Since then I believe they have spent a fortune using consultants to replace the web skills and keep the ebusiness service running - and they've had 5 heads since the one they made redundant. People who come in don't seem to want to stay unless they are paid consultant rates - its madness.
Posted by: sue perry 22 May 2009
What sort of Manager uses an external consultancy company (and at what cost?) to make an assessment of his staff that takes NO account of either QUALIFICATIONS or EXPERIENCE?
I suggest Mr.Dargue had no real idea as to the calibre of the staff he was dumping AND yet he paid out a fortune to get rid of perfectly good employees who were more than able to perform their jobs with proper direction from above.
He then spent an even bigger fortune employing people whose QUALIFICATIONS and EXPERIENCE may have been the same as or inferior to that of the people he had dumped (except he wouldn't know)
Posted by: ANON 21 May 2009
Reading between the lines, it is quite obvious that Royal Mail would have been quite happy to completely clear the decks of the former IT department.
There is no appreciation whatsoever of the perilous financial position RM found itself in over the last few years. Those individuals that were successful in getting through the assessments are now blamed for the decisions of the previous management team who were working in an environment of continued austerity.
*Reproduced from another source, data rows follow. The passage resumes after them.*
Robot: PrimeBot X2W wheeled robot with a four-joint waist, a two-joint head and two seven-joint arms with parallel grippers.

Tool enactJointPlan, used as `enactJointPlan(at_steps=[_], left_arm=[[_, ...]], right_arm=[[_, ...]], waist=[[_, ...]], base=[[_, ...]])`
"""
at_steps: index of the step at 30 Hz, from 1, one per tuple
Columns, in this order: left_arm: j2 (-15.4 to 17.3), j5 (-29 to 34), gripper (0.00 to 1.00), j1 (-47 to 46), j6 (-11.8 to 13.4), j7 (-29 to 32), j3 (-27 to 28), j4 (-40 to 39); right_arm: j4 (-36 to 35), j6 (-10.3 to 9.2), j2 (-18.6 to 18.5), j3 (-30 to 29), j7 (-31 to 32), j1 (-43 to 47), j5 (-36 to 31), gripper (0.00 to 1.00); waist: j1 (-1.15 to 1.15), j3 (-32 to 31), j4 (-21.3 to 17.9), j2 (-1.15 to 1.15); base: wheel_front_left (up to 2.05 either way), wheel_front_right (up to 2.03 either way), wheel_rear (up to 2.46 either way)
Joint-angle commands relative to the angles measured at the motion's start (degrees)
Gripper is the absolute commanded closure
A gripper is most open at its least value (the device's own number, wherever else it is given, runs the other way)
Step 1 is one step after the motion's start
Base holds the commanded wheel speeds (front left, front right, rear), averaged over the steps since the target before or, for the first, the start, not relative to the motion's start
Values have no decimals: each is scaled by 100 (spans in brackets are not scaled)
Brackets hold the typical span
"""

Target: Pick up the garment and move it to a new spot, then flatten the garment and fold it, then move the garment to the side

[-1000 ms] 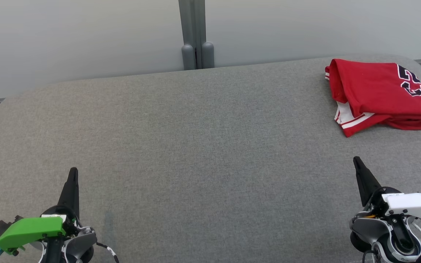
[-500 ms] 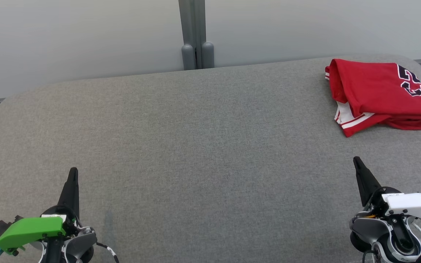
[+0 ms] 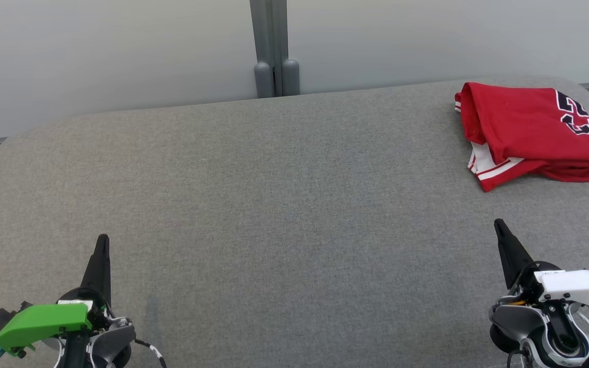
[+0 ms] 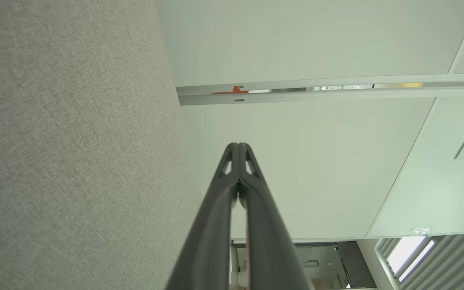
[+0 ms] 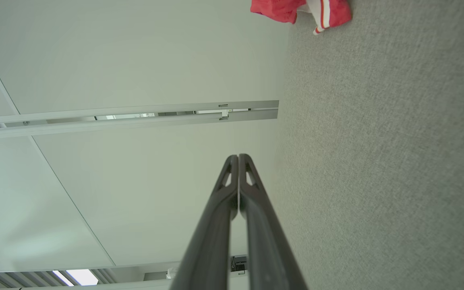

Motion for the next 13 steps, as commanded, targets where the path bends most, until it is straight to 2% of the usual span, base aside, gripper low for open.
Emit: enactJointPlan(at_steps=[1,13], left_arm=[[4,-6,100,-63,-37,16,13,-12],[4,-6,100,-63,-37,16,13,-12]], right_arm=[[8,3,2,-13,22,-36,-26,100],[8,4,2,-13,23,-36,-27,100]], waist=[[0,0,0,0],[0,0,0,0]], base=[[0,0,0],[0,0,0]])
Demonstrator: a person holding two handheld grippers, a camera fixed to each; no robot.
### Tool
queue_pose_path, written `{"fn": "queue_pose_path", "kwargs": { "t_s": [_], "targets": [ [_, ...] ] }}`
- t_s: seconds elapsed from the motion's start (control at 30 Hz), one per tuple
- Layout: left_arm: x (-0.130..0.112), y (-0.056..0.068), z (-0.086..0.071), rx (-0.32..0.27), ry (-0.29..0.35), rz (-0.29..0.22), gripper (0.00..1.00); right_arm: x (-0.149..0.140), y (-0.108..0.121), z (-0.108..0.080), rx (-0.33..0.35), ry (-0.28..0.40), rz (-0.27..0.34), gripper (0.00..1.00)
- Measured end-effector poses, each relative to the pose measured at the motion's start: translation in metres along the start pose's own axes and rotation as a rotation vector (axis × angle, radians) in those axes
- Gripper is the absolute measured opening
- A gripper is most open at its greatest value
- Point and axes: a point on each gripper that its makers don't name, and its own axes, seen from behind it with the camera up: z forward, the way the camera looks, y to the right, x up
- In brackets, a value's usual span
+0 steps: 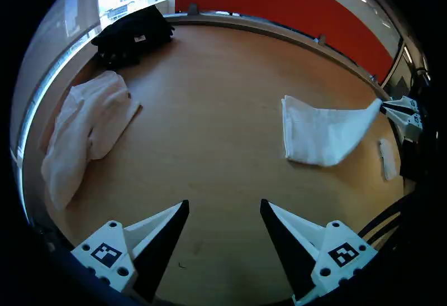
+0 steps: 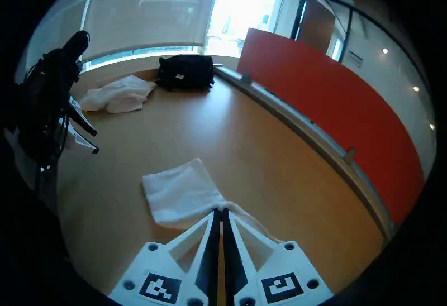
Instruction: Fold towel
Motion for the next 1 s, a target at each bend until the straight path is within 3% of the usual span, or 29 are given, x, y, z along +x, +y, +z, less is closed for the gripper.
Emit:
{"fn": "queue_pose_path", "kwargs": {
  "t_s": [0.4, 0.77, 1.0],
  "targets": [
    [0.004, -0.003, -0.013, -0.001, 0.023, -0.023, 0.94, 0.03, -0.024, 0.027, 0.084, -0.008, -0.122, 0.03],
    [-0.002, -0.01, -0.024, -0.005, 0.041, -0.096, 0.94, 0.037, -0.063, 0.067, 0.203, -0.065, -0.257, 0.03],
    [-0.006, -0.011, -0.026, -0.012, 0.046, -0.114, 0.94, 0.04, -0.071, 0.078, 0.23, -0.083, -0.281, 0.03]
  ]
}}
The remaining individuals are treated as second-class citizens and there has been a huge increase in the reported volume of bullying and harassment cases in the technology area.
Posted by: Anonymous 21 May 2009
Not strictly true. Nobody was asked to attend an assessment, they were told that if they did not then they would be assumed to be surplus. It was made clear to surplus staff that there was no future for them in Royal Mail and they should leave. This was difficult for many, especially after Mr Dargue publicly rubbished the staff in an interview with the press.
Posted by: Simon Hamblin 21 May 2009
Anyone working in IT Department prior to the Review would agree it needed drastic overhaul. However one would have expected Royal Mail's HR to oversee and ensure this process was reasonable and that any surplus staff were re-deployed. It would seem that this Review was undertaken without any forethought for the future of either the workers involved or the Royal Mail's strategic plan.